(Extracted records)
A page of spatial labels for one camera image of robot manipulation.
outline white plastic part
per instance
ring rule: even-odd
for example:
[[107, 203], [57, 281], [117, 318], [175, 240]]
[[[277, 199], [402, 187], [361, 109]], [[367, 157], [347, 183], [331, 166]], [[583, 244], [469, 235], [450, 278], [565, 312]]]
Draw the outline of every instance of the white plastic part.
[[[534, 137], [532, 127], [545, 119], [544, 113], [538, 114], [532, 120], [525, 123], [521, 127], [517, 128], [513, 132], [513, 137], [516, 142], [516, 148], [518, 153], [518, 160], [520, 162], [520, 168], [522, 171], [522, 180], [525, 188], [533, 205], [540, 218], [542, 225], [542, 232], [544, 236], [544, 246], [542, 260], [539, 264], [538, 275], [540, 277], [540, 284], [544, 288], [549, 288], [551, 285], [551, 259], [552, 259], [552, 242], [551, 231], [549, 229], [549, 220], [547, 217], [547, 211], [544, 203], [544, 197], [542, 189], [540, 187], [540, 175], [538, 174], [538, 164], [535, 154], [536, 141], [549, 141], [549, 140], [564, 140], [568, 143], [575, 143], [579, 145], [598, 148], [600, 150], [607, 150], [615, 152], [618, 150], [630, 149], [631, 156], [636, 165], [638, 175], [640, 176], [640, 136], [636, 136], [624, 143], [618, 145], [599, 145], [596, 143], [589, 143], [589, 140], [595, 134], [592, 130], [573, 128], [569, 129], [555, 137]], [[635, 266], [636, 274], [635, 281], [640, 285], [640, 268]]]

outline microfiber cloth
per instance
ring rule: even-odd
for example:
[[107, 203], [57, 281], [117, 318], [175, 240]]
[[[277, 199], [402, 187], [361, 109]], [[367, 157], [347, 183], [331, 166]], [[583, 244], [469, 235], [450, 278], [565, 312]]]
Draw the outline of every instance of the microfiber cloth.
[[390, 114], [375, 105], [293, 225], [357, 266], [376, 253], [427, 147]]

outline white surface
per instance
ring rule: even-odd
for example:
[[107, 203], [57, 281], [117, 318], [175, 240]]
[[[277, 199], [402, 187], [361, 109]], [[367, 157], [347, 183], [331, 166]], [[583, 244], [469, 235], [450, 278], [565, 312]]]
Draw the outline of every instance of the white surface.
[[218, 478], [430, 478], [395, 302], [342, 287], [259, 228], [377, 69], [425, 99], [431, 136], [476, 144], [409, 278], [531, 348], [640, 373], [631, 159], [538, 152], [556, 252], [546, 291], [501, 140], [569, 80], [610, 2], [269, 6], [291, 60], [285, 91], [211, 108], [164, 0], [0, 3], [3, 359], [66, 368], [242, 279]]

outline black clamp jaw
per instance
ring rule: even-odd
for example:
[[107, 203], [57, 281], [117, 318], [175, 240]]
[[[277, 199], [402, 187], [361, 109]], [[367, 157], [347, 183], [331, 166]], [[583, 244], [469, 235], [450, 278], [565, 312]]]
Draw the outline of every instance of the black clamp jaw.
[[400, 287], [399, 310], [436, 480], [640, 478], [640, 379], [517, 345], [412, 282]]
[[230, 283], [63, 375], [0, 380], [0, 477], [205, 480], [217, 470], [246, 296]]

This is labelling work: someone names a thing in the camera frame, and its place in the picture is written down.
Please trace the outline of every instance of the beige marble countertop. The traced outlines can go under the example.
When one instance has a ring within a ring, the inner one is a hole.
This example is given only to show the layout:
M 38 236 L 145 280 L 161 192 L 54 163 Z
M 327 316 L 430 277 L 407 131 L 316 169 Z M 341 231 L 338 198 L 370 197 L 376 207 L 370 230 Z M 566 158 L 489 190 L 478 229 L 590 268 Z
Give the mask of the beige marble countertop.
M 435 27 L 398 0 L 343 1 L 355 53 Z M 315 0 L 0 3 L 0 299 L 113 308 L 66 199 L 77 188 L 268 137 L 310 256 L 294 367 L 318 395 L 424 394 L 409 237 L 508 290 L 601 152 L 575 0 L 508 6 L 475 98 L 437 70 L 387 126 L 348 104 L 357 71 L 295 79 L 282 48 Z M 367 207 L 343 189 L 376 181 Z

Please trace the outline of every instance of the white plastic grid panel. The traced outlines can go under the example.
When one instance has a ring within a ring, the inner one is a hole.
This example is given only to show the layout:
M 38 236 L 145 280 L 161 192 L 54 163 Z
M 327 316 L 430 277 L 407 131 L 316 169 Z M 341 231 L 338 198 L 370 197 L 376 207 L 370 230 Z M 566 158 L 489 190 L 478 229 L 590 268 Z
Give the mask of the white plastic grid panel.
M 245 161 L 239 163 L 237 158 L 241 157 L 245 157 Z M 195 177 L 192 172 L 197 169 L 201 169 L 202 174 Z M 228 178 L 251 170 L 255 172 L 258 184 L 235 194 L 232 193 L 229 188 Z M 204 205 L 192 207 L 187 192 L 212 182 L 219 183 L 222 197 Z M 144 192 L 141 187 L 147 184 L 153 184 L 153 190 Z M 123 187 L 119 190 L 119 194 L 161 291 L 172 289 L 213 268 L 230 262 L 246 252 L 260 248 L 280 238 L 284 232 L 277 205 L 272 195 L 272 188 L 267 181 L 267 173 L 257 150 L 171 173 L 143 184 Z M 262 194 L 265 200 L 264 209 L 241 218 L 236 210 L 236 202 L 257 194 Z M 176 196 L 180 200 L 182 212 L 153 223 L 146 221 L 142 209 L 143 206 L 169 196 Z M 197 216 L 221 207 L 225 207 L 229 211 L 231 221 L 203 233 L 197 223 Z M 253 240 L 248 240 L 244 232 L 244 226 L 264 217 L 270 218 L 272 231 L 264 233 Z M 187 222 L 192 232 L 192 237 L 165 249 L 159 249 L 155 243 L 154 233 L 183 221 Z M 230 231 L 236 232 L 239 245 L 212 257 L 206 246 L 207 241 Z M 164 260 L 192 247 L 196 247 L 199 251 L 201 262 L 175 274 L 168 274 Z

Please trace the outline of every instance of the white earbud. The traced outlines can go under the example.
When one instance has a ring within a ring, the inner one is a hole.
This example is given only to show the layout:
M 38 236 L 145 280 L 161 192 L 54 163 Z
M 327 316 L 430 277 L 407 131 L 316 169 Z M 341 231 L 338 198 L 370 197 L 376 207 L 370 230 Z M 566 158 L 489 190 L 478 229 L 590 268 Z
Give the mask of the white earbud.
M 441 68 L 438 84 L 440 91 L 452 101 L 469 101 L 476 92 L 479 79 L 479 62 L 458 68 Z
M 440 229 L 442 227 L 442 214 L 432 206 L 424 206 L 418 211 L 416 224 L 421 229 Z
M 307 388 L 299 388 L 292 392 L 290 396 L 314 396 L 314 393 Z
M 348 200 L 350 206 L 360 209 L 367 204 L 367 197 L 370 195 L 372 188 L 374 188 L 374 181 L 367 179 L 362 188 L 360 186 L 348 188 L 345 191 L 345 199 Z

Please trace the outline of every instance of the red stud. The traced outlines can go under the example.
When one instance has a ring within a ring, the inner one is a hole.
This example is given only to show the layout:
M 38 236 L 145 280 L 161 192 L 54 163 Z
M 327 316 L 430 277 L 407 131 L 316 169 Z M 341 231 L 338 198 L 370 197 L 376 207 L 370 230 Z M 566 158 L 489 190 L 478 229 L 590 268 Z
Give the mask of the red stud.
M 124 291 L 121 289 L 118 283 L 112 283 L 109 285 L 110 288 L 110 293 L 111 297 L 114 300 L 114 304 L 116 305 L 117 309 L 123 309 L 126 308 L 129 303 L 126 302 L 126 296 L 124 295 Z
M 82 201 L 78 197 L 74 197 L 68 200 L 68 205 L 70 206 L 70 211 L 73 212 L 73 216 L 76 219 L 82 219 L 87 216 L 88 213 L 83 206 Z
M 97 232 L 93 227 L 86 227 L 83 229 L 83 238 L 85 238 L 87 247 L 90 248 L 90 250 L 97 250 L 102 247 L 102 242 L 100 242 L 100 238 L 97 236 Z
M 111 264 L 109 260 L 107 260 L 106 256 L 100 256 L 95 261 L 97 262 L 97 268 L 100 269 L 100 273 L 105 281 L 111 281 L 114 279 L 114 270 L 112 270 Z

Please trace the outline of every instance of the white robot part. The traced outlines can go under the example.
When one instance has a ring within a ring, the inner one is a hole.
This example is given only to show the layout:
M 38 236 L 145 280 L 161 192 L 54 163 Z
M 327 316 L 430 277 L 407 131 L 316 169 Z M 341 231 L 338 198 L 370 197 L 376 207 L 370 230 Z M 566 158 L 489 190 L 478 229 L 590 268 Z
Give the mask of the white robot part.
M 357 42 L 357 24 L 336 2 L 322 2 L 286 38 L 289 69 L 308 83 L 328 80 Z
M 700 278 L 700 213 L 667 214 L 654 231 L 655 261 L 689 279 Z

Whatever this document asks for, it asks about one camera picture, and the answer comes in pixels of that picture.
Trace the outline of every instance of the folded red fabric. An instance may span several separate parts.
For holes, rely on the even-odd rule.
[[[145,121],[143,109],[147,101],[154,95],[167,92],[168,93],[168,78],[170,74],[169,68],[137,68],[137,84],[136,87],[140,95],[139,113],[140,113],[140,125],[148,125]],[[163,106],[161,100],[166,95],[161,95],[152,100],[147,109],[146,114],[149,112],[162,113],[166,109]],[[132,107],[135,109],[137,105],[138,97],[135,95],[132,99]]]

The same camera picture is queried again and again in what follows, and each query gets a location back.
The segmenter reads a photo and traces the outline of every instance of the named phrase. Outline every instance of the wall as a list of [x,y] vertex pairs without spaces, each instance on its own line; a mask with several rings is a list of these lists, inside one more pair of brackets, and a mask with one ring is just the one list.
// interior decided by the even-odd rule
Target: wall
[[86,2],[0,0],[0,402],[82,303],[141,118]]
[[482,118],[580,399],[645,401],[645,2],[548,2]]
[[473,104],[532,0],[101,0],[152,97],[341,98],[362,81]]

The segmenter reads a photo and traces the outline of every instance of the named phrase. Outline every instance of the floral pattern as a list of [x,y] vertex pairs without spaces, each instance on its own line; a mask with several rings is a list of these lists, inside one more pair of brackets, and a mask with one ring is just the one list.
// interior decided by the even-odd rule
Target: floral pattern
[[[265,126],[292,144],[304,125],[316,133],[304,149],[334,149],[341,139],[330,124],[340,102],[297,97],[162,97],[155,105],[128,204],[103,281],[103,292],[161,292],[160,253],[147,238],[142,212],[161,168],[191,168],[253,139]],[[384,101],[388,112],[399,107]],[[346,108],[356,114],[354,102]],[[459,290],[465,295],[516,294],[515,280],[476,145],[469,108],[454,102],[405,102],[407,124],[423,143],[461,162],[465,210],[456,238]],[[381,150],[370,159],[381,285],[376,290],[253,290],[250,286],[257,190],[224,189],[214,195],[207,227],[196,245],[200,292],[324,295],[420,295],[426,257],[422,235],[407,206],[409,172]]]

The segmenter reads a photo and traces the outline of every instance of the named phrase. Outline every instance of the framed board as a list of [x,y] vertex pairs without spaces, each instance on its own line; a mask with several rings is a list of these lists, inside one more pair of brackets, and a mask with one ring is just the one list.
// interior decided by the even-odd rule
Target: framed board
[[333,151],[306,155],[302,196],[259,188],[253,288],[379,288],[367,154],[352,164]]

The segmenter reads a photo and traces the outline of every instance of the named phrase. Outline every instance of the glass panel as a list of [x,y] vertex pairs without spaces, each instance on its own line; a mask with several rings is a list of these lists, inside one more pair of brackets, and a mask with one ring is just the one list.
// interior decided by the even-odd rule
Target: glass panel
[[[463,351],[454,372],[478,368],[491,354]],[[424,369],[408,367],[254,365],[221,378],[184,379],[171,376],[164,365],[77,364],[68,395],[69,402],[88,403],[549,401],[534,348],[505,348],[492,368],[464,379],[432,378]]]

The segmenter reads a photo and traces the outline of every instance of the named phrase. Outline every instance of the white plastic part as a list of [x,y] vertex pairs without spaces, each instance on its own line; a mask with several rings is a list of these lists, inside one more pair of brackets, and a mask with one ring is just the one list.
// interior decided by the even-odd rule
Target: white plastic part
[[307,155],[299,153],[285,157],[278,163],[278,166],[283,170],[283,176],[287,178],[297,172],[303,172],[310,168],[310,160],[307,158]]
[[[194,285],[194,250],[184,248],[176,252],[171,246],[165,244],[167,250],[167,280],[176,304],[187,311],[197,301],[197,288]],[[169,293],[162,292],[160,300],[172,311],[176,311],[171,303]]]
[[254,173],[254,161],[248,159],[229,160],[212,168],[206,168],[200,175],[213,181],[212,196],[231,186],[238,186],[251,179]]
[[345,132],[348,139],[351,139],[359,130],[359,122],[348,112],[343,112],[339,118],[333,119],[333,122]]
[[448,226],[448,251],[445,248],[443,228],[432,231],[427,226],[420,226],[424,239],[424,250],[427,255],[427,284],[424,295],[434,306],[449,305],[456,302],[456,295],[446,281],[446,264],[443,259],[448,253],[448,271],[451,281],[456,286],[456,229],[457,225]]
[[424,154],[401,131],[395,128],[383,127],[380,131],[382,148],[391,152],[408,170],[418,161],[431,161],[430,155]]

▶ WHAT IS REQUIRED
For every line above that includes the string "more", copy the line.

▶ WRITTEN RESPONSE
The segmenter reads a photo and traces the outline of every instance of the named phrase. Outline every instance of the wall as a list of [x,y] vertex pairs without spaces, each instance on its own line; a mask with several rings is a list of these lists, inside one more pair of brackets, and a mask with one ring is just the one list.
The segmenter reads a photo and traces the outline of every instance of the named phrase. Outline every instance of the floral pattern as a list of [x,y] vertex pairs without spaces, each instance on its own line; a mask with several rings is a list of these lists, inside one more pair of brackets, and a mask with one ring is just the one list.
The segmenter reads a photo and traces the outline of every instance of the named phrase. Outline every instance of the framed board as a list of [x,y] vertex pairs without spaces, each instance on its own line; a mask with several rings is a list of these lists, inside one more pair of brackets, and a mask with one ring is just the one list.
The segmenter reads a photo and traces the outline of every instance of the named phrase. Outline every instance of the glass panel as a list of [x,y] vertex pairs without spaces, each instance on its own line; a mask with several rings is a list of these lists, inside one more pair of brackets, and a mask with one ring is just the one list.
The segmenter reads a photo and traces the outline of every instance of the named phrase. Outline every instance of the white plastic part as a list of [x,y] vertex pairs without spaces, each instance on its own line; a mask with several rings is a list of these lists, inside one more pair of brackets, and a mask with one ring is just the one list.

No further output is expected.